Der Bergfried
In der Nordostecke ragt der Stumpf des einst mächtigen Bergfrieds direkt über dem Halsgraben empor. Er diente der Festung einst als Schutzschild, Aussichtsturm und letzte Zufluchtsstätte (sogenannter Donjon). Strategisch auf dem höchsten Punkt erbaut, misst der quadratische Turmrest außen ca. 9 x 9 Meter.
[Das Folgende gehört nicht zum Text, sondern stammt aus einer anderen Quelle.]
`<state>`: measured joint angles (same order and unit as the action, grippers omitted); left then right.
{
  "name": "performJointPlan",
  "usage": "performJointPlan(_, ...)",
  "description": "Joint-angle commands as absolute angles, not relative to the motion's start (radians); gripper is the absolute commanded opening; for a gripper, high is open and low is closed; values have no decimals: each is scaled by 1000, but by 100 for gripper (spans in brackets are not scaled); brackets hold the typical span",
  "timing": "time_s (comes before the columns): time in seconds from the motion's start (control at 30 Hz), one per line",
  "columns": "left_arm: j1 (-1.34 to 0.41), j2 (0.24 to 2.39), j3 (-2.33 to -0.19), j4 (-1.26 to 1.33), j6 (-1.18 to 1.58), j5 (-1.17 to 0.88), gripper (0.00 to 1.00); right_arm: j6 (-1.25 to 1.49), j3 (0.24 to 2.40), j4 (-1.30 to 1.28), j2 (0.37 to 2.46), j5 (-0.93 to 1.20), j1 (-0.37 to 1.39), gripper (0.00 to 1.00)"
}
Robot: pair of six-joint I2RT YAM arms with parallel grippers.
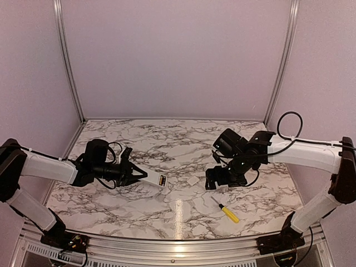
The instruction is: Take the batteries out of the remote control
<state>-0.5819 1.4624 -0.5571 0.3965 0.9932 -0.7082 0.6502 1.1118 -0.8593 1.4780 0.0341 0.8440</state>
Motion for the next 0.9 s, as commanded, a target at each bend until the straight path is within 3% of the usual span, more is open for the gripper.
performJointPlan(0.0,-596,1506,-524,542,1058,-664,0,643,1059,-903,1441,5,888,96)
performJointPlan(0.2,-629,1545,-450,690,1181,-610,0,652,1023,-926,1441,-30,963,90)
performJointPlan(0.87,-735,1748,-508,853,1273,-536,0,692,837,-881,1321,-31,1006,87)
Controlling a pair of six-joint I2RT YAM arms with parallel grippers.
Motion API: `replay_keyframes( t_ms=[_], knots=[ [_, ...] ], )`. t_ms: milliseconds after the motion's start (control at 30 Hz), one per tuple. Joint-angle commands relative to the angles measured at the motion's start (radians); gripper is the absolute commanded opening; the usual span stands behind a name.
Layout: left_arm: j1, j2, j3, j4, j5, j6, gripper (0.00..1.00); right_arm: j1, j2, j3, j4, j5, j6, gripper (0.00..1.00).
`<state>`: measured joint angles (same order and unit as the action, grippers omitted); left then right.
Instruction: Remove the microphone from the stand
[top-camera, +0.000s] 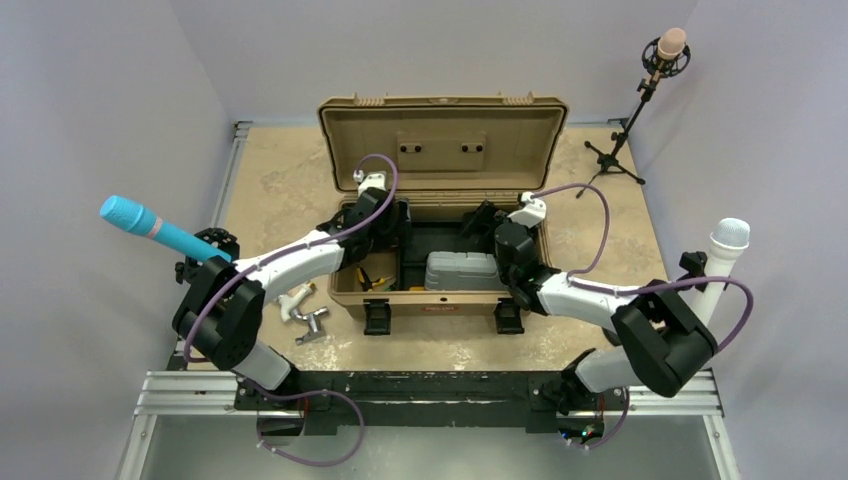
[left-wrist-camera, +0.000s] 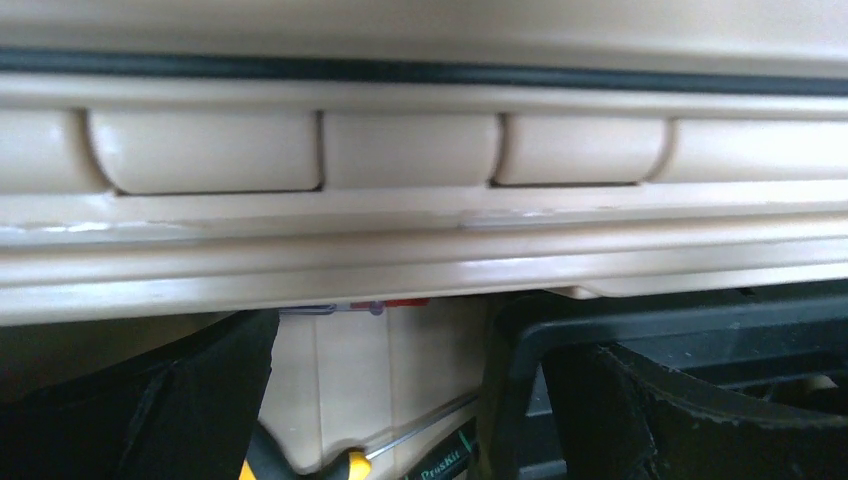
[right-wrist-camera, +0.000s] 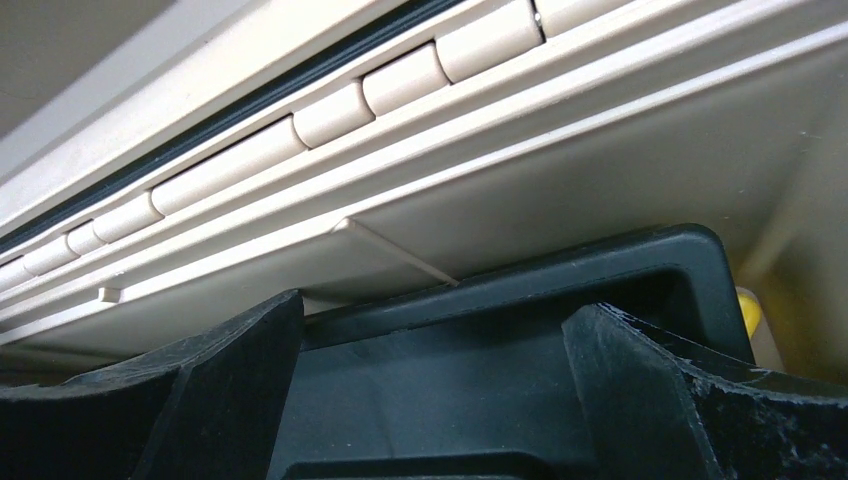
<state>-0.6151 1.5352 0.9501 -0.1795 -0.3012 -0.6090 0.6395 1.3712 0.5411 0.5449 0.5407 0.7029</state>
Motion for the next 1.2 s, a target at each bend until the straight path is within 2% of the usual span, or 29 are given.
replay_keyframes(
  t_ms=[0,333,633,800,967,1167],
  knots=[
    [0.074,0.043,0.047,0.154,-0.102,0.027,0.99,-0.003,0.076,-0.001,0.314,0.056,-0.063,0.99],
    [0.183,0.151,0.211,0.157,-0.041,0.038,0.99,-0.081,0.296,0.184,0.391,0.02,-0.09,0.99],
    [0.228,0.313,0.452,0.104,0.018,0.046,0.99,-0.201,0.441,0.407,0.303,-0.085,-0.091,0.99],
    [0.261,0.431,0.597,0.061,0.059,0.032,0.99,-0.226,0.55,0.6,0.198,-0.114,-0.109,0.99],
    [0.278,0.537,0.743,0.013,0.099,0.035,0.99,-0.253,0.628,0.713,0.18,-0.127,-0.13,0.99],
    [0.285,0.582,0.875,-0.069,0.109,0.085,0.99,-0.264,0.668,0.826,0.155,-0.133,-0.207,0.99]
  ],
)
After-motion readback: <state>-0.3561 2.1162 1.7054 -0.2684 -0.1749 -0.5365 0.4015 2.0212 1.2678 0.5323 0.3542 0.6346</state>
Seine massiven, 3 Meter dicken Mauern umschlossen im Originalzustand einen Innenraum von etwa 3 x 3 Metern. Die Konstruktion ist im verbliebenen Mauerwerk dreigeteilt: Außen zeigen sich wehrhafte Buckelquader, innen glatt behauener Sandstein und dazwischen ein Kern aus Granitbruchstein und Kalkmörtel. Der Zugang erfolgte wahrscheinlich ausschließlich als Hocheingang über den Palas. Das zerstörte Innere war funktional sowohl für die Verteidigung als auch zum Wohnen eingerichtet gewesen.
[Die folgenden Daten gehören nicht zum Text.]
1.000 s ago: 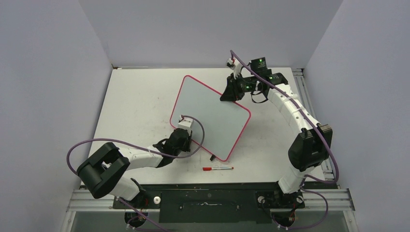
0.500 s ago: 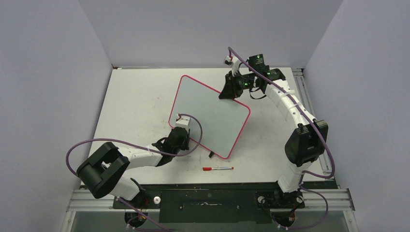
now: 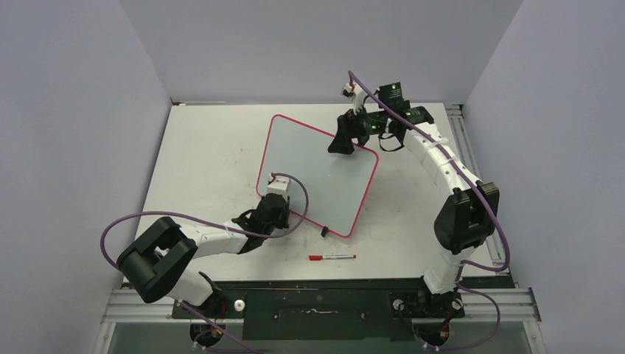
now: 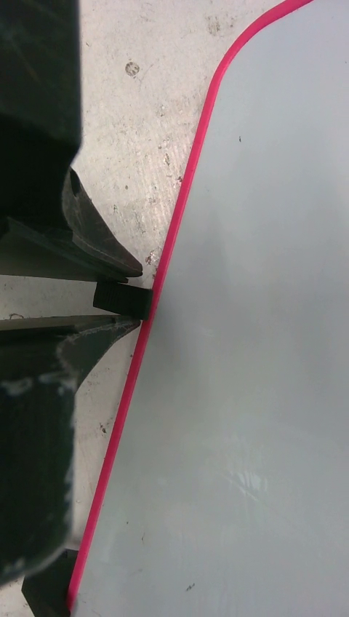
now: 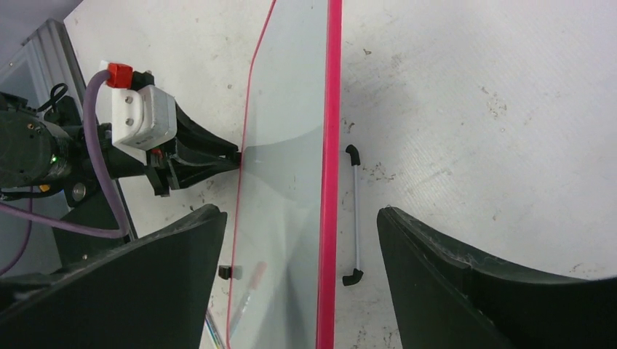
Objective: Write a sentence on the whiteboard
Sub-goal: Adjust the whiteboard stand at the center of the board.
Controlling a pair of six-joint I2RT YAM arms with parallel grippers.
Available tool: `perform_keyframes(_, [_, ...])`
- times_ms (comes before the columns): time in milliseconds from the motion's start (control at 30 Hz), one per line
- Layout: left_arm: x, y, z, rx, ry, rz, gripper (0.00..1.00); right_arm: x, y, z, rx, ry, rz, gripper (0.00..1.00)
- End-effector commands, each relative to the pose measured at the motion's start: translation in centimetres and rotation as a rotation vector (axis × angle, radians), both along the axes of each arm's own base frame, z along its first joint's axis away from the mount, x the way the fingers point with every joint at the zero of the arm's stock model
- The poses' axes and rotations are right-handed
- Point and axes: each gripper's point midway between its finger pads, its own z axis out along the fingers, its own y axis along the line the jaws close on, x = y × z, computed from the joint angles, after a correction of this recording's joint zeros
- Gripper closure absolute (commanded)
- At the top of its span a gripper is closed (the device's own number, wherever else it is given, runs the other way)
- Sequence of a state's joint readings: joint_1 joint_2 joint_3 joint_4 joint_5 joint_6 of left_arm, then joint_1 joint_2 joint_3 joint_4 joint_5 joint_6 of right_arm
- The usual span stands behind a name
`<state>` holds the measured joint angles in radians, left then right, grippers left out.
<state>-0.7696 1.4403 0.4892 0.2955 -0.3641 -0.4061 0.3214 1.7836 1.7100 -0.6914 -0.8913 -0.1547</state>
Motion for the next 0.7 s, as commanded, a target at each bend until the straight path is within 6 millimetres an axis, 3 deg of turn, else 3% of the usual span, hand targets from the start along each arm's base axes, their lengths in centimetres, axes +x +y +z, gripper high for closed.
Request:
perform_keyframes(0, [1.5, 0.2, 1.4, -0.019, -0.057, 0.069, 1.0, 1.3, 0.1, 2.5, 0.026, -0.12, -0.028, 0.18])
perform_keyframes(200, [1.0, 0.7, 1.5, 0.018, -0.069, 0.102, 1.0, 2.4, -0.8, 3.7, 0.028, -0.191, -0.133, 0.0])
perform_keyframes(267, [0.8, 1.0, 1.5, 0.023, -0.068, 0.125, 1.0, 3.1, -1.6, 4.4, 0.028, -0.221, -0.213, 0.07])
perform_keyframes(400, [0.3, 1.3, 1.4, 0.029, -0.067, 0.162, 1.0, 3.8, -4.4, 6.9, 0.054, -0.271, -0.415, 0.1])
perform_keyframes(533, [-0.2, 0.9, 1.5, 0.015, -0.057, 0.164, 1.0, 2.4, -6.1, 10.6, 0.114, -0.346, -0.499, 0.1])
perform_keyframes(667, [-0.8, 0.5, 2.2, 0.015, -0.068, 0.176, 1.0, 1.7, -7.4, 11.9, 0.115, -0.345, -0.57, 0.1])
Auf dem Plateau der Hauptburg
Wer den Aufstieg zur Kernburg geschafft hat, blickt auf die beeindruckende Kulisse des einstigen Palas und den verbliebenen Stumpf des Bergfrieds. Hoch über dem Kinzigtal weht hier die Flagge der Grafen von Fürstenberg und erinnert an die bewegte Geschichte der Festung, die im Jahr 1534 ein tragisches, feuriges Ende fand.